* **Information provided**

================================

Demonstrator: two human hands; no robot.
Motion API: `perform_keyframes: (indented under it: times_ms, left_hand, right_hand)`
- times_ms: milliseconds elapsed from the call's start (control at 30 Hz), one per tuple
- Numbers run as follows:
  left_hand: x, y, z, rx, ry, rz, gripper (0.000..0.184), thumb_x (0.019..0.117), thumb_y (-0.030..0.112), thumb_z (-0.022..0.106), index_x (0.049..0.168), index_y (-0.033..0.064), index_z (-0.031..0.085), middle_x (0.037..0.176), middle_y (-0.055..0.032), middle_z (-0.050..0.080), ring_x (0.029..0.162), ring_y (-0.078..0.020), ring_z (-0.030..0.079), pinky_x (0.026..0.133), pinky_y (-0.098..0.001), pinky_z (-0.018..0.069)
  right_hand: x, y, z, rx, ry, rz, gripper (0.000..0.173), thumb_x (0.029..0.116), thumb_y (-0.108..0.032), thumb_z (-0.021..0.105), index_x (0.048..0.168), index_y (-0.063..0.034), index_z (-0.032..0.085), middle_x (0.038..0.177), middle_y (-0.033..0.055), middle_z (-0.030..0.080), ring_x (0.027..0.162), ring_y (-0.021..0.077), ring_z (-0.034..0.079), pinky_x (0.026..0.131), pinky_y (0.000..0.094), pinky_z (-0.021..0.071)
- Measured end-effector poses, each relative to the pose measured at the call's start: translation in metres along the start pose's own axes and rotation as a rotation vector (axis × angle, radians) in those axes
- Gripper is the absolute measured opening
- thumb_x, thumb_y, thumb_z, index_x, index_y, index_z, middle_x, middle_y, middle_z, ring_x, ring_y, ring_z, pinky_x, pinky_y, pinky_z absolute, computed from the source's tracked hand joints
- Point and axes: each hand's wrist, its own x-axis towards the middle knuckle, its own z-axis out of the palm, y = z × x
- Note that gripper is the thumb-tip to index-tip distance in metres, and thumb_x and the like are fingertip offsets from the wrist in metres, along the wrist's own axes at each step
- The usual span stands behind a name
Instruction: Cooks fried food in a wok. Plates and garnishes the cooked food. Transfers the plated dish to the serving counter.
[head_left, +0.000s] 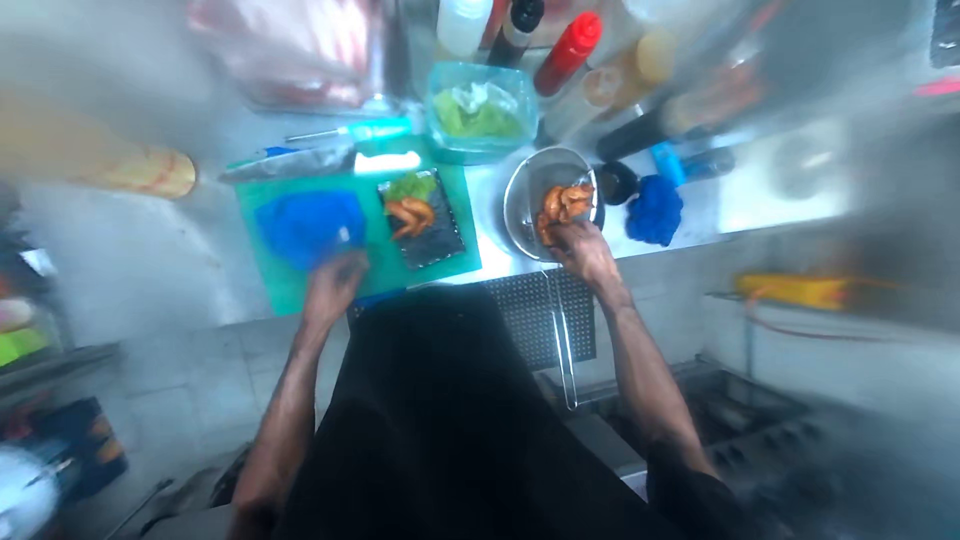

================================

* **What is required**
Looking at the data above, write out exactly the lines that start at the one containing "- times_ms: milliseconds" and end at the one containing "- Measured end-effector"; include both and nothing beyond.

* **Task solution**
- times_ms: milliseconds elapsed from the call's start (control at 30 Hz), one per tuple
- Numbers run as follows:
  left_hand: x, y, z, rx, ry, rz, gripper (0.000..0.184), thumb_x (0.019..0.117), thumb_y (-0.030..0.112), thumb_z (-0.022..0.106), index_x (0.049..0.168), index_y (-0.033..0.064), index_z (-0.031..0.085), middle_x (0.037..0.176), middle_y (-0.055..0.032), middle_z (-0.050..0.080), ring_x (0.029..0.162), ring_y (-0.078..0.020), ring_z (-0.030..0.079), pinky_x (0.026..0.133), pinky_y (-0.098..0.001), pinky_z (-0.018..0.069)
  right_hand: x, y, z, rx, ry, rz, gripper (0.000..0.173), thumb_x (0.029..0.116), thumb_y (-0.108..0.032), thumb_z (-0.021..0.105), index_x (0.048..0.168), index_y (-0.063..0.034), index_z (-0.032..0.085), middle_x (0.038..0.177), middle_y (-0.033..0.055), middle_z (-0.030..0.080), ring_x (0.027..0.162), ring_y (-0.021..0.077), ring_z (-0.034..0.079), pinky_x (0.026..0.131), pinky_y (0.000..0.094), pinky_z (-0.021..0.071)
- Measured end-effector poses, each relative to the pose measured at the call's start: translation in metres along the start pose's own axes and rotation as a rotation vector (axis × angle, radians) in those axes

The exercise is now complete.